Hoe Marokkaans is de huidige groep uit Amsterdam die openlijk een vete uitvecht trouwens? Gwenette M. wordt gezien als de grote man achter een groep Marokkanen. M. is allesbehalve Marokkaan: hij is Antilliaan. En de mensen die liquidaties uitvoeren zijn doorgaans overigens te bestempelen als voetvolk.

Dat wat Marokkaanse criminelen zijn doorgestoten naar de top van de misdaad in Nederland is niet verwonderlijk. Waar de oerhollandse penoze, de kampers, de Mieremetten en Bruisma’s, tijd nodig hadden om door te stoten tot de top, had de Marokkaanse crimineel dat ook.

De focus van de recherche lag misschien, zo valt te horen binnen justitie, wel iets te weinig op de criminele Marokkaan, die zo kon doorgroeien.
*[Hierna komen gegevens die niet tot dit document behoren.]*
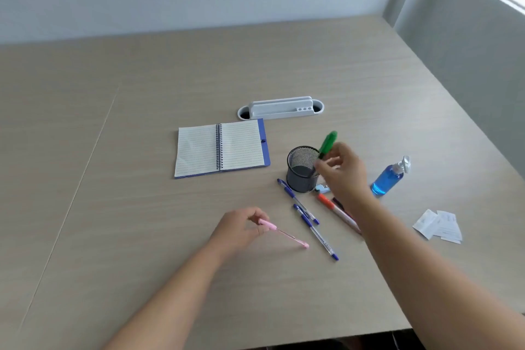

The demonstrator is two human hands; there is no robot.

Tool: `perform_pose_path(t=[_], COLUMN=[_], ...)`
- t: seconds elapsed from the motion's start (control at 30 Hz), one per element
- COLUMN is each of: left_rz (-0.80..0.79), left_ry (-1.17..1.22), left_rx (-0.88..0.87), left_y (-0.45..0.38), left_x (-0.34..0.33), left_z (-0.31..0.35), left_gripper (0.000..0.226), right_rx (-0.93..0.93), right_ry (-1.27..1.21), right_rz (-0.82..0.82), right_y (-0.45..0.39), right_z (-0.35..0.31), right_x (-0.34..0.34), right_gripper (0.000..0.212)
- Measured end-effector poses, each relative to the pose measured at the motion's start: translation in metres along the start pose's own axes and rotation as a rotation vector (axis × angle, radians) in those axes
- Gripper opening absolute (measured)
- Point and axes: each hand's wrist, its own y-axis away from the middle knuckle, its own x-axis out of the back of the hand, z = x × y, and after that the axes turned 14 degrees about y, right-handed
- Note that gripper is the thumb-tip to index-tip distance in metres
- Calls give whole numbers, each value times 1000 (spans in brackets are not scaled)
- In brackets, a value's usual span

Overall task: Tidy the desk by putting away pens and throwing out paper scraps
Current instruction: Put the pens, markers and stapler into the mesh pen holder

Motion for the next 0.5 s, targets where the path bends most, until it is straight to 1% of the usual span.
perform_pose_path(t=[0.07,0.2,0.33,0.43,0.5], left_rz=[73,245,405,488,493], left_ry=[116,193,209,184,148], left_rx=[-12,-135,-266,-267,-221], left_y=[0,-9,-26,-43,-56], left_x=[3,15,20,16,9], left_z=[21,63,103,117,119], left_gripper=[10,11,13,12,11], right_rx=[-42,-58,-19,3,32], right_ry=[-25,116,193,181,155], right_rz=[27,-108,-171,-176,-188], right_y=[-25,-50,-51,-51,-51], right_z=[-7,5,24,34,38], right_x=[7,-5,-13,-9,-2], right_gripper=[15,22,23,25,32])
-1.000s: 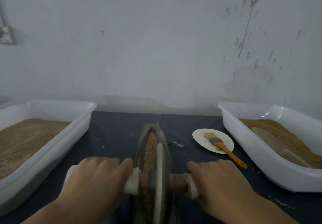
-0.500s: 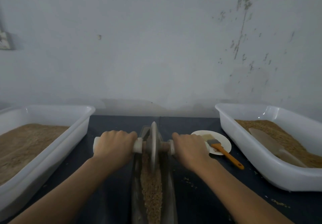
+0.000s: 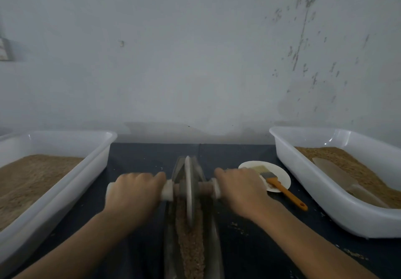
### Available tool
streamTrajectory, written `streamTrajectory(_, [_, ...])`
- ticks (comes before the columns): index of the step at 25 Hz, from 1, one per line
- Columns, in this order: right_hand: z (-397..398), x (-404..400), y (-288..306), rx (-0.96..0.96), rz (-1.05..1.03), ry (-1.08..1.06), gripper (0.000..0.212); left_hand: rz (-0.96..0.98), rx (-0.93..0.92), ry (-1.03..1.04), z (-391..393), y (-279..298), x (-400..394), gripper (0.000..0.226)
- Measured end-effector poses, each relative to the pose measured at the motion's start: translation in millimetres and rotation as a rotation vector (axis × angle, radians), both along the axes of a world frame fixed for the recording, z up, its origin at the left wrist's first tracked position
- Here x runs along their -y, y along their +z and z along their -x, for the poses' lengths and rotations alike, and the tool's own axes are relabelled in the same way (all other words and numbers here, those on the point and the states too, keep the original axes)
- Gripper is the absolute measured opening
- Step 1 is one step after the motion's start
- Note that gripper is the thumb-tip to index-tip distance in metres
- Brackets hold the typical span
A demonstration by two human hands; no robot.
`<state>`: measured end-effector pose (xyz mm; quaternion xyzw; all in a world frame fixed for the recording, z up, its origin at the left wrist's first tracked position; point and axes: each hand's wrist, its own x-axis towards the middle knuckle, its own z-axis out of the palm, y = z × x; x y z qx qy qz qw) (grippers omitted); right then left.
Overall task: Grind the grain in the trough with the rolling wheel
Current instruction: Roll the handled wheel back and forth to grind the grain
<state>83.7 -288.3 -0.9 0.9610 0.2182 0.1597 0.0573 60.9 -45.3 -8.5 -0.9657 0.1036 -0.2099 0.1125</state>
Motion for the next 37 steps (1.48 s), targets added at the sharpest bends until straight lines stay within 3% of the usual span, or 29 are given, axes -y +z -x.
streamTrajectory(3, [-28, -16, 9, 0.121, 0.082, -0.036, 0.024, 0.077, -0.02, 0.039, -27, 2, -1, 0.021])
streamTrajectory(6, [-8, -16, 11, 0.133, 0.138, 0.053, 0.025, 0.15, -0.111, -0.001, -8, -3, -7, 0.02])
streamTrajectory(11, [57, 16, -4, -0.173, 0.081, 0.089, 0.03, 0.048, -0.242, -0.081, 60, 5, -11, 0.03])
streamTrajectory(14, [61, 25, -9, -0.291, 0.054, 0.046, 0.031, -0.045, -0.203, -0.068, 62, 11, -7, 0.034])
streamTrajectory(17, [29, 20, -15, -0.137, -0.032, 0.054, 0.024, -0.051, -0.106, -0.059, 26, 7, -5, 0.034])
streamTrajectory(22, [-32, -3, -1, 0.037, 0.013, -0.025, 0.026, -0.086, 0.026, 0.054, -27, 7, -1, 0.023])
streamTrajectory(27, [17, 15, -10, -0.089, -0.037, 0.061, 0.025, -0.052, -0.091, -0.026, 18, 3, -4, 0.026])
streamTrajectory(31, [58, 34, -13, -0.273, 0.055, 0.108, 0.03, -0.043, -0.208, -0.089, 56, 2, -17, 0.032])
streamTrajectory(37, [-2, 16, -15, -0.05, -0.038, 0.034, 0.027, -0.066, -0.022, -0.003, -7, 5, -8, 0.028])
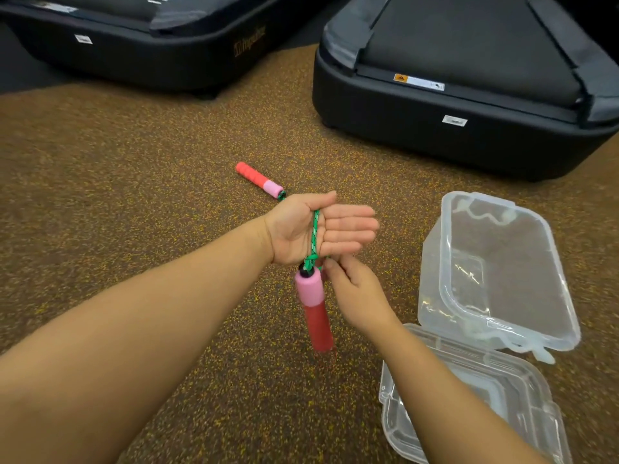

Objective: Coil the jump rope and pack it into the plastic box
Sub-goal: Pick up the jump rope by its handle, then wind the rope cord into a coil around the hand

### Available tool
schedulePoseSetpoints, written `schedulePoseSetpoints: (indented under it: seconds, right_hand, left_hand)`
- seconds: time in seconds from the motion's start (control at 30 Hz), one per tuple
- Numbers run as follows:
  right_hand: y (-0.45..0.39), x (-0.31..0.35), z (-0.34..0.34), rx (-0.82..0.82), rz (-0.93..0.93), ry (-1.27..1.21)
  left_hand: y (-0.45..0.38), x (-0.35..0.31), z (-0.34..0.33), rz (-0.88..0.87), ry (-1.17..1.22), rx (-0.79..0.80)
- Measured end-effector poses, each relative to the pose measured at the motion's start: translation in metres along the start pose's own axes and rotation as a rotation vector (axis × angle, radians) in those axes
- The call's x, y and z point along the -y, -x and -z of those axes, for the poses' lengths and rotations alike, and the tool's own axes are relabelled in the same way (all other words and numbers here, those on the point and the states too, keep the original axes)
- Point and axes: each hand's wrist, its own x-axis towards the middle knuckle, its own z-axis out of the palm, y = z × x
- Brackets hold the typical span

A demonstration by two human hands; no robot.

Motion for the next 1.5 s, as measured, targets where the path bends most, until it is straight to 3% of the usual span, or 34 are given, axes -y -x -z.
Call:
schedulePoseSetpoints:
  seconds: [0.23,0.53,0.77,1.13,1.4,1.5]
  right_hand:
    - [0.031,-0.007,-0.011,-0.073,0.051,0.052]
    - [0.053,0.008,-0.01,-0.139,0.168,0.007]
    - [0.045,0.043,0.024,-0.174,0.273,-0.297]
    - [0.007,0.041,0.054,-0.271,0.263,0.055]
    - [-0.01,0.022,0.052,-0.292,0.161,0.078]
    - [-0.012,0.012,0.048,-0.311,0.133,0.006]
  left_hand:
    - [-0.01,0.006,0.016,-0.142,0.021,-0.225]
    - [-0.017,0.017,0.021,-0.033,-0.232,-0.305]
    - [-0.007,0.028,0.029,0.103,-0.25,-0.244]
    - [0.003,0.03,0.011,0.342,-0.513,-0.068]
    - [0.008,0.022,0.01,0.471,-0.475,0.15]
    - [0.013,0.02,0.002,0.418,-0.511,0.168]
De Marokkanen vallen ook op omdat een groot deel van de traditionele topcriminelen tussen 2000 en 2005 werd geliquideerd. Later belandden topcriminelen zoals Dino Soerel en Willem Holleeder in de bajes. Justitie zat verder de kamperfamilies en de Hells Angels op de hielen. Kortom: er was wat meer ruimte op de arbeidsmarkt.

Het is als met voetbal. Dan zijn de Italianen een tijdje nadrukkelijk aanwezig en dan breekt er weer een Duitse periode aan. Misschien zijn het over vijf jaar jonge Nigerianen in Nederland die dominant aanwezig zijn. En heet de nieuwe Holleeder niet Achmed M., maar Umkele B.